GlaxoSmithKline has sold its stake in Unilever’s Indian business for $3.4 billion, a milestone in India’s largest block trade.
The British company aims to reinvigorate its drug development pipeline from the deal.
The transaction GSK announced on Thursday comes as it pursues a two-year diversification plan to split into two entities. Contingencies had hampered its previous bets on new health market opportunities.
The drugmaker is cashing in a 5.7% stake it took in Hindustan Unilever, to augment the sale of its malted drink brand Horlicks and other nutrition brands to Unilever in 2018.

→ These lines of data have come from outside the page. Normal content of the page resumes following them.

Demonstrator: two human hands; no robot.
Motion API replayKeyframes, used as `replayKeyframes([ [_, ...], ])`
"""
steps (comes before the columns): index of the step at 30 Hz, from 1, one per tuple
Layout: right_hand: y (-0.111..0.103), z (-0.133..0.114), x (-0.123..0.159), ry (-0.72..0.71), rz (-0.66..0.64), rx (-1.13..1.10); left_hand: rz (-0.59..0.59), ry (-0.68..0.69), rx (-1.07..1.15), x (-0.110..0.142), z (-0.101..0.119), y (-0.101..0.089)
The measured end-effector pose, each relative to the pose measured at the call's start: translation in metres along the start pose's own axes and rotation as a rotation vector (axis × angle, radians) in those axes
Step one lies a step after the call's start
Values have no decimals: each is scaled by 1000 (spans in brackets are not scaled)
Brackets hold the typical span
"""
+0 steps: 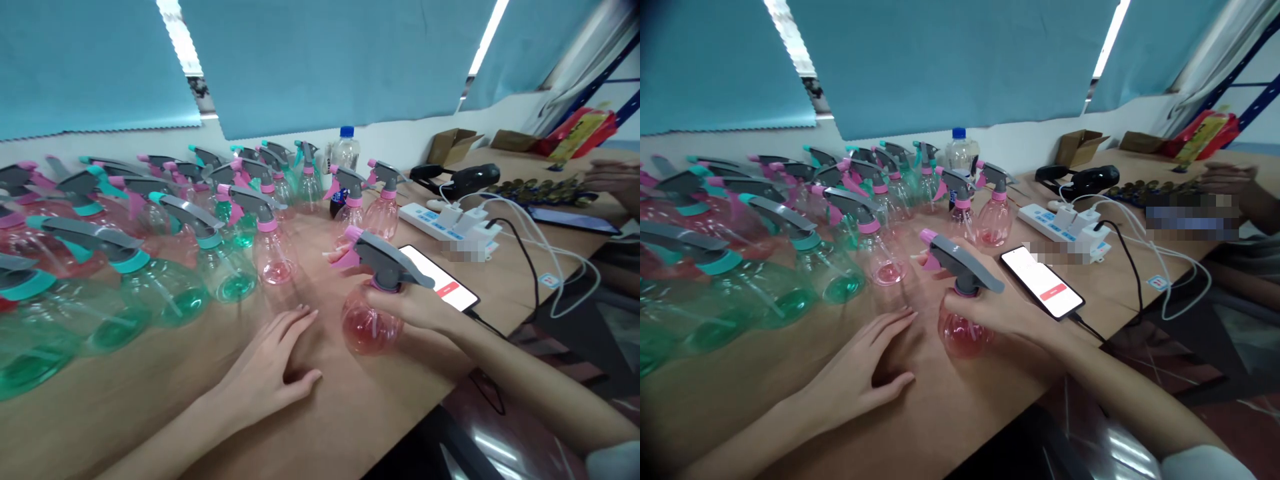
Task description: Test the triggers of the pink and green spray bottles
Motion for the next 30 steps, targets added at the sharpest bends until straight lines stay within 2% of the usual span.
replayKeyframes([
  [5, 6, -8, -6, -33, -13, -86, -33, -1, -81, 6, 1, 5],
  [11, 7, -15, -16, -77, -9, -160, 11, -48, -133, 10, -2, 2],
  [18, 5, -5, -26, -32, 35, -140, 48, -91, -180, 9, -5, -2],
  [24, 3, -3, -32, -9, 71, -128, 25, -128, -234, 8, -5, -1],
  [30, 1, 0, -31, -4, 58, -94, 45, -130, -223, 10, -5, 1],
])
Point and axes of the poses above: each hand's wrist, its own x-axis away from the middle knuckle, its own y-axis out of the palm, z = x × y, the point moved 10 cm from there along -x, towards the middle knuckle, and after that the axes turned 4 degrees about -x, right-handed, at the moved point
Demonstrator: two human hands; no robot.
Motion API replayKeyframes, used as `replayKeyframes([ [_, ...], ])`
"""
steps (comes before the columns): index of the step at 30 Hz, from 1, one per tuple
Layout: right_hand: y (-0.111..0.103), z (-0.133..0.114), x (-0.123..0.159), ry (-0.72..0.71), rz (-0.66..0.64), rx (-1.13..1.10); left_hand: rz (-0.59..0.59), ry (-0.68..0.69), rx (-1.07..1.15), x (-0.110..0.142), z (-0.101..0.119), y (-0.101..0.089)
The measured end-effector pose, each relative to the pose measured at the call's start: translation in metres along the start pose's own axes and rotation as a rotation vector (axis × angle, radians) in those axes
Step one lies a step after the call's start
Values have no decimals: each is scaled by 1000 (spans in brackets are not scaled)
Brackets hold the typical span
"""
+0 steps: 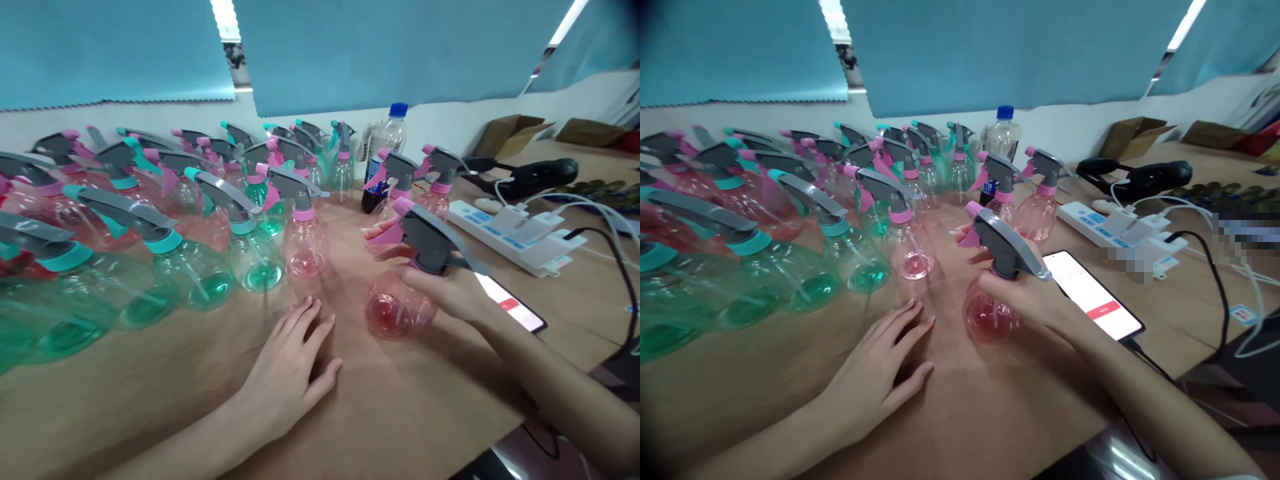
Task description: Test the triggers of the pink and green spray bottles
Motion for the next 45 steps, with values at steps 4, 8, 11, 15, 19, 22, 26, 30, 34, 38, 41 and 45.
replayKeyframes([
  [4, -7, 10, 3, 34, 33, 40, 44, -3, 18, 2, -1, 1],
  [8, -13, 11, 5, 34, 71, 69, 34, 0, 20, 2, -1, 2],
  [11, -15, 12, 6, 41, 72, 90, 32, -1, 20, 1, -1, 2],
  [15, -12, 14, 7, 41, 36, 89, 25, -2, 23, 0, 0, 1],
  [19, -13, 12, 7, 30, 60, 104, -7, 1, 18, -2, 1, 0],
  [22, -12, 11, 7, 24, 48, 95, -3, -1, 22, -2, 1, -1],
  [26, -12, 10, 7, -1, 42, 78, 14, -2, 33, -1, 0, 0],
  [30, -12, 10, 9, -12, 34, 57, 18, 1, 25, -1, 0, -1],
  [34, -15, 17, 13, 50, 68, 61, -20, -1, 23, -2, 2, -1],
  [38, -17, 19, 15, 96, 87, 74, -9, -2, 29, -2, 1, -1],
  [41, -19, 20, 17, 117, 98, 152, 11, 0, 33, -1, 0, 0],
  [45, -28, 30, 22, 191, 160, 267, 17, -4, 33, 0, -1, 0],
])
Point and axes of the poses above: each hand's wrist, its own x-axis away from the middle knuckle, its own y-axis out of the palm, z = x × y, the point moved 10 cm from there along -x, towards the middle knuckle, and after that the axes turned 4 degrees about -x, right-handed, at the moved point
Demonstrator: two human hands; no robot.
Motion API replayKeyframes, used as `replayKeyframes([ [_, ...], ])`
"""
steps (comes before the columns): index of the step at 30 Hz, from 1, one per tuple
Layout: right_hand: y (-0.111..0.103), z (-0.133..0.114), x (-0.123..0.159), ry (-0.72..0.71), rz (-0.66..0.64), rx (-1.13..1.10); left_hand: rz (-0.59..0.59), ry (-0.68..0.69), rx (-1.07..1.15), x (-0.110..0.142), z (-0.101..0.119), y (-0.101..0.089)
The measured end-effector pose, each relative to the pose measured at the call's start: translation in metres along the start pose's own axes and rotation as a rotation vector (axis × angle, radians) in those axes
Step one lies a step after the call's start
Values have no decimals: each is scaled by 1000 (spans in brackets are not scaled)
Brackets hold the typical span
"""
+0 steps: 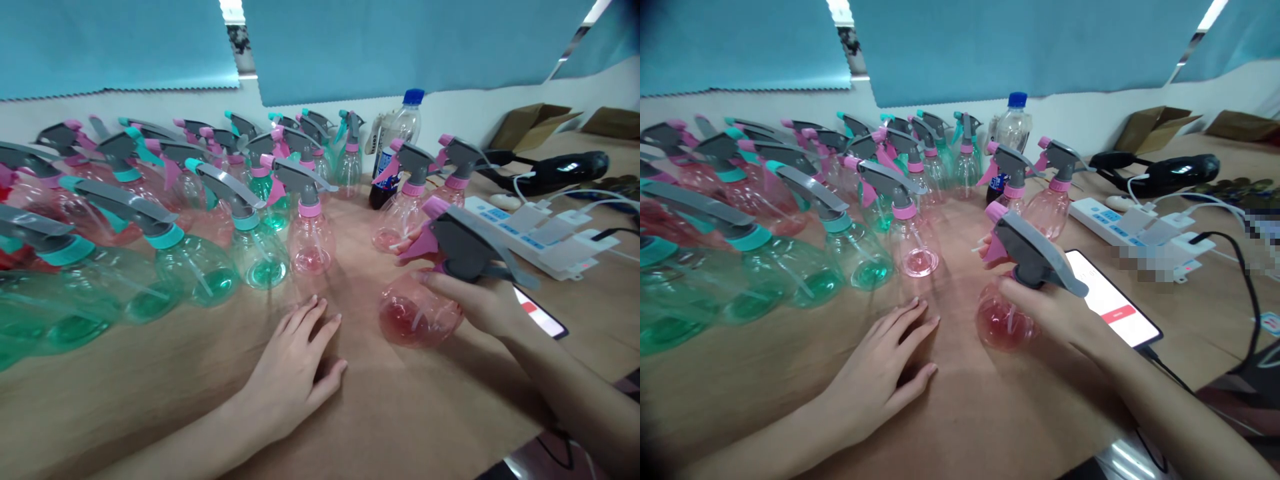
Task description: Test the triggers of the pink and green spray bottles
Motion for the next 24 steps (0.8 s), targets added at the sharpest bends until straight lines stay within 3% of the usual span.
replayKeyframes([
  [6, 4, -16, -1, -121, -43, -161, -4, 0, -9, 0, 0, 1],
  [12, -2, -11, -1, -96, 4, -144, 1, 6, -10, -1, 1, 1],
  [17, 15, -16, 0, -161, -176, -225, -41, 0, -7, -3, 2, -2],
  [24, 19, -17, 0, -190, -217, -232, -52, 1, -6, -5, 2, -3],
])
Point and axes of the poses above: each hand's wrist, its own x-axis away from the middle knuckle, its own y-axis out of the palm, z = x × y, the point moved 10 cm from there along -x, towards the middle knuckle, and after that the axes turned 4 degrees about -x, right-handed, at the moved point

A total of 133.77 million shares were floated on average for 1,905 rupees, according to a statement from GlaxoSmithKline.
Potential investors were earlier told the shares would be sold in a range of 1,850 to 1,950 rupees, which was a 3%-8%discount to Wednesday’s closing price of 2,010.20 rupees.
GSK will receive 2.9 billion pounds ($3.59 billion) from the stake sale and the sale of its Bangladesh business, which is expected to close later this year.
It said the recent Hindustan Unilever share price gains beat analyst forecasts and steps out of the shadows of Sun Pharmaceuticals' $3.18 billion stake in April 2015.
On a global basis, the Glaxo block trade is the 10th ever biggest, while the largest ever block trade remains Naspers selling $9.8 billion worth of Tencent stock in Hong Kong in March 2018.
Credible sources report that over 100 institutional investors - 80% foreign investors and 20% domestic Indian funds - participated in the deal.
Shares of Mumbai-listed Hindustan Unilever, which fell as much as 5.38% to 1,902 rupees, recouped some of those losses to close down 0.9% on Thursday. The company declined to comment on the stake sale.
“In an environment of heightened risk aversion, people continue to look at sectors such as consumer staples, healthcare and IT as safe havens.”
HSBC Holdings, JPMorgan and Morgan Stanley were the bookrunners on the deal.
Global market players
There has been $6 billion worth of equity capital market deals in India so far in 2020, down from $8.52 billion during the same time list year, according to Refinitiv.
In comparison, Hong Kong’s equity capital markets have seen $12.8 billion worth of activity this year.
Would there be more diversification of GSK’s assets?
Earlier this year, GSK launched a two-year programme to split into two entities, the core prescription drugs and vaccines business was severed from over-the-counter products business that merged with Pfizer.
This is not the first time GSK is shedding its assets having sold travel vaccines to Bavarian Nordic for up to 955 million euros in October last year.